Comment 42 by cesiu...@gmail.com, Jun 17 2015
Can you provide a link to specific instructions for patching a page to use a different sort?  (The instructions should provide an example of patching the sort with a specific "best" stable sort.)

Why is the benchmark used in jsperf.com/stable-sort/3 the most representative benchmark?  Is it well known that most arrays use small objects?  Or that most arrays are unsorted most of the time?

"you have the freedom to build your own stuff"...  Poorly argued.  You have the freedom to build your own stuff because you have become an expert on this stuff as part of your job.  We would have to sacrifice time to achieve a similar level of expertise, and we would prefer to use that expertise on other subjects.

Can you point us at the source code for the unstable and stable sorts?  Can you point us at the benchmarks and unittests used to decide which sort should be used as the default sort?
This whole discussion is futile: Being stable or not is just one of many properties of a sorting algorithm, see e.g. https://en.wikipedia.org/wiki/Sorting_algorithm#Comparison_of_algorithms. Do you care about average performance? Memory? Do you care about worst behavior? Asymptotic complexity or raw speed on "your usual" input sizes (i.e. constant factors)? etc. etc.

Depending on your use case, any of these properties may be mission-critical or totally irrelevant, that's the reason why there are so many sorting algorithms. There is simply no "best" algorithm, so most language/library specifications offer you only a small handful (typically 1 or 2) of them and leave the rest up to application/library/framework writers, who only know what would be "best" for them.

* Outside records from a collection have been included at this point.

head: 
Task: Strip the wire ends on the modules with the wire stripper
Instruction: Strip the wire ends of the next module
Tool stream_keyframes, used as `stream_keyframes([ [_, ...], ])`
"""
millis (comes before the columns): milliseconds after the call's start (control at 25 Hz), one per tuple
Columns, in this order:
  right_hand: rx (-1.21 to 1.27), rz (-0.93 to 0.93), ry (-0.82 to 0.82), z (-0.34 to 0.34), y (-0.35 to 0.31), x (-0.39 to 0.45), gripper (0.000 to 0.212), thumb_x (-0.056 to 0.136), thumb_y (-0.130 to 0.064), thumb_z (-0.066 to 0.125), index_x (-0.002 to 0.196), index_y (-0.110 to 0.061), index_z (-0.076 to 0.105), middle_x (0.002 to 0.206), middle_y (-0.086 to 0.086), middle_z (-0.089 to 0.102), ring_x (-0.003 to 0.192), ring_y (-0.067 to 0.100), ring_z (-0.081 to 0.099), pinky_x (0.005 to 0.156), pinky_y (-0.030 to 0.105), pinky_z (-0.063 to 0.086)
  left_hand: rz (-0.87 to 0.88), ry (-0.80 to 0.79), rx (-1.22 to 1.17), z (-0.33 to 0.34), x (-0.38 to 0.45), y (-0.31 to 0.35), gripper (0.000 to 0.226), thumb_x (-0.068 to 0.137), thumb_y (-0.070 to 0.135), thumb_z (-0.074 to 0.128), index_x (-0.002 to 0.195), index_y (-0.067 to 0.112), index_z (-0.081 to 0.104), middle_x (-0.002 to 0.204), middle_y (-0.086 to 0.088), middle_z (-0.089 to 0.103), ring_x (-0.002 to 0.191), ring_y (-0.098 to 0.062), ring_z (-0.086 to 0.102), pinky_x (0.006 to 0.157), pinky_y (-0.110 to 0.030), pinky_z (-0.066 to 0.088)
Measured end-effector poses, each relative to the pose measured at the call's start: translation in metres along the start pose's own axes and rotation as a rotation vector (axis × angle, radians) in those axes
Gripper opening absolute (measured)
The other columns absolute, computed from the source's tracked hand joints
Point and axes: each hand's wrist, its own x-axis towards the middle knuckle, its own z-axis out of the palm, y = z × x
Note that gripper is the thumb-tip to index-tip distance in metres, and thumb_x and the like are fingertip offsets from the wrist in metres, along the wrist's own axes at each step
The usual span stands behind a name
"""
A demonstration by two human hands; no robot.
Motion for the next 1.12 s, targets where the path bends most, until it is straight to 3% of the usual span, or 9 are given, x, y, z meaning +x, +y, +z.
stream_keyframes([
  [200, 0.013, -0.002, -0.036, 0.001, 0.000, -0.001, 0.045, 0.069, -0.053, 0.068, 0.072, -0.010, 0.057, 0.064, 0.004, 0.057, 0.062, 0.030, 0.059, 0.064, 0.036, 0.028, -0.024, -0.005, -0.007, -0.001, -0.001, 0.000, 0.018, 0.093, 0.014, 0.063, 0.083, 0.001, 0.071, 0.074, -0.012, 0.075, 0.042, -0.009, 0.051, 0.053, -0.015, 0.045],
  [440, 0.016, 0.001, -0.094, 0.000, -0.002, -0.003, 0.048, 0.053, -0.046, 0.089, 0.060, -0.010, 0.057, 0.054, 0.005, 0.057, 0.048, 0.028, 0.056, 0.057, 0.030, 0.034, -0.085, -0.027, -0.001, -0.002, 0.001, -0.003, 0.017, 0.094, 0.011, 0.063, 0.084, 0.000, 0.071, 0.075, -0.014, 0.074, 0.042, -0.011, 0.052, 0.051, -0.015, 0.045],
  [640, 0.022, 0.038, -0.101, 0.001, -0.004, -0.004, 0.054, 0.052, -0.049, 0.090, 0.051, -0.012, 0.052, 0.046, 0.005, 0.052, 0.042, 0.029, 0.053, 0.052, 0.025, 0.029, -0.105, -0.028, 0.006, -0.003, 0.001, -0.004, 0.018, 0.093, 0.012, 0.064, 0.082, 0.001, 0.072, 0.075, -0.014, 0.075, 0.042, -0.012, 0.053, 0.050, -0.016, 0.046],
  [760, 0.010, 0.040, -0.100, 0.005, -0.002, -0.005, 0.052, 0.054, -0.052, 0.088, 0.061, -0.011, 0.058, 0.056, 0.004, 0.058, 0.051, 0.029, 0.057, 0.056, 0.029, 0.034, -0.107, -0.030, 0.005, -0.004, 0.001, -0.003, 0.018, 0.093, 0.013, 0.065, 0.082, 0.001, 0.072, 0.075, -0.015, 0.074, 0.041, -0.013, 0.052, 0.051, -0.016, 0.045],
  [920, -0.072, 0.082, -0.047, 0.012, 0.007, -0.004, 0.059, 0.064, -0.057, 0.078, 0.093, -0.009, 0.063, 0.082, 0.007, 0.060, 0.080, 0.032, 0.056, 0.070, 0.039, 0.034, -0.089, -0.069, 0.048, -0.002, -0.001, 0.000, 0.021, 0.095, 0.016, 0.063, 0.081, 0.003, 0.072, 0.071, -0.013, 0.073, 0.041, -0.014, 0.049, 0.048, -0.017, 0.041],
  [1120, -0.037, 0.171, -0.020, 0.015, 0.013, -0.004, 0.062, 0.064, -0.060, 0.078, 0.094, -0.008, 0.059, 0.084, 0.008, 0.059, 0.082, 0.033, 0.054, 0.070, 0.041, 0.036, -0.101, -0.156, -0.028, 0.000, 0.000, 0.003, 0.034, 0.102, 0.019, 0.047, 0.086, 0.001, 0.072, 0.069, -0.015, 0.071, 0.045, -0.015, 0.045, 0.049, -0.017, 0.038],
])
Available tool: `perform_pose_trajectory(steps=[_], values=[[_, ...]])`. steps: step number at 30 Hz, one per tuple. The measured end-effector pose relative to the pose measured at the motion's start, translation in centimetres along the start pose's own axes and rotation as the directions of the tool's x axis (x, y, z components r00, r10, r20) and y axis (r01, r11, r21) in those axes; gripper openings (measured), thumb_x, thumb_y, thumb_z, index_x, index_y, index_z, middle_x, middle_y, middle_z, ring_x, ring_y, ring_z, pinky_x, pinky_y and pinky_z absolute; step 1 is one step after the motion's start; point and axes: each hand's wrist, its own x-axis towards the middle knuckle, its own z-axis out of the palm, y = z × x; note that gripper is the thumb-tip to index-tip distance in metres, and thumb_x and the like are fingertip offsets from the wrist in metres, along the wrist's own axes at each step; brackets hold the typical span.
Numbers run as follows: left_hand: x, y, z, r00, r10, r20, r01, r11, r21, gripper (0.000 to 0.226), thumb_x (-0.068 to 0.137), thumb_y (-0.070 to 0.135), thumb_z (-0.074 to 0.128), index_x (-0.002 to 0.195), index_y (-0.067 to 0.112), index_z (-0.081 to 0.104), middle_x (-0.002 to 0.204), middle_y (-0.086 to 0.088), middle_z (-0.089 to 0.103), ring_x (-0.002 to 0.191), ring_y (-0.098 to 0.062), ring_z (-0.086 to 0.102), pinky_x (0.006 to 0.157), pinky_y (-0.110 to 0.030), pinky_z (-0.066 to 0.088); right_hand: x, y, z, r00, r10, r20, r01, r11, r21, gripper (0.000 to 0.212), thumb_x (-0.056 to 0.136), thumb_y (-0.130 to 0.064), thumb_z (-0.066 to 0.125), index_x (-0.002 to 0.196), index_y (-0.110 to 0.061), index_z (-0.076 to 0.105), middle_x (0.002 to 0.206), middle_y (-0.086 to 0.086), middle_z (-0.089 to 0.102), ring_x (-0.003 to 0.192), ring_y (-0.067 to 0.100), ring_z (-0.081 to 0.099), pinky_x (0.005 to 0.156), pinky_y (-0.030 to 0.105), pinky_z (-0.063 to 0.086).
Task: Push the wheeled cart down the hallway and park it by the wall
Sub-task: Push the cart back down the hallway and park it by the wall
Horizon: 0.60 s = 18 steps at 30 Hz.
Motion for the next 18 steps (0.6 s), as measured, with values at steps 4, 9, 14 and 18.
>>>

Furthermore, using any kind of language or library is a game: There are strict rules, which you have to follow and on which you can base your assumptions. Everything beyond the rules is wishful thinking, and there are often good reasons for the rules, even if you don't see them. Of course you can rightfully complain about the rules, but those complaints should be directed to the authors of the rules, not to the manufacturers of the game. And if you don't like the rules, there are always other games to play... ;-)
Comment 44 by cesiu...@gmail.com, Jun 18 2015
The makers of the game have a great deal of latitude.  They can provide documentation and advertise it well to make it easier for people to swap in and out different sorting algorithms.  They can provide a collection of algorithms that each target a different segment of the design space, again with good documentation and benchmarks to explain where each algorithm shines the best.  When you say that it is trivial to write, test, and install new sorting algorithms, you are allowed to provide examples that show parts of that, you are allowed to provide pointers to easy to use and relatively complete benchmarks, and you are allowed to make it easier for people to contribute to the collection.
Sample code.

[1,2,3,4,5,6,7,8,9,10,11].sort(function(){return 0;})
> [6, 1, 3, 4, 5, 2, 7, 8, 9, 10, 11]

This is regrettable in the specifications.
Comment 46 by cesiu...@gmail.com, Jun 21 2015
One of the memes here is that it's so easy to create your own sort that you should.  This is strongly coupled with a meme of: since there are so many different sorting algorithms each optimal in its own niche, you should create your own sort.  This, of course, argues that the default sort should be most useful for those programs that don't want a sort highly optimized for a specific niche.  They want an easy to use sort.  They want a sort that won't produce O(N^2) behavior on some input; they want a sort that is fast on mostly sorted arrays; and they want a stable sort.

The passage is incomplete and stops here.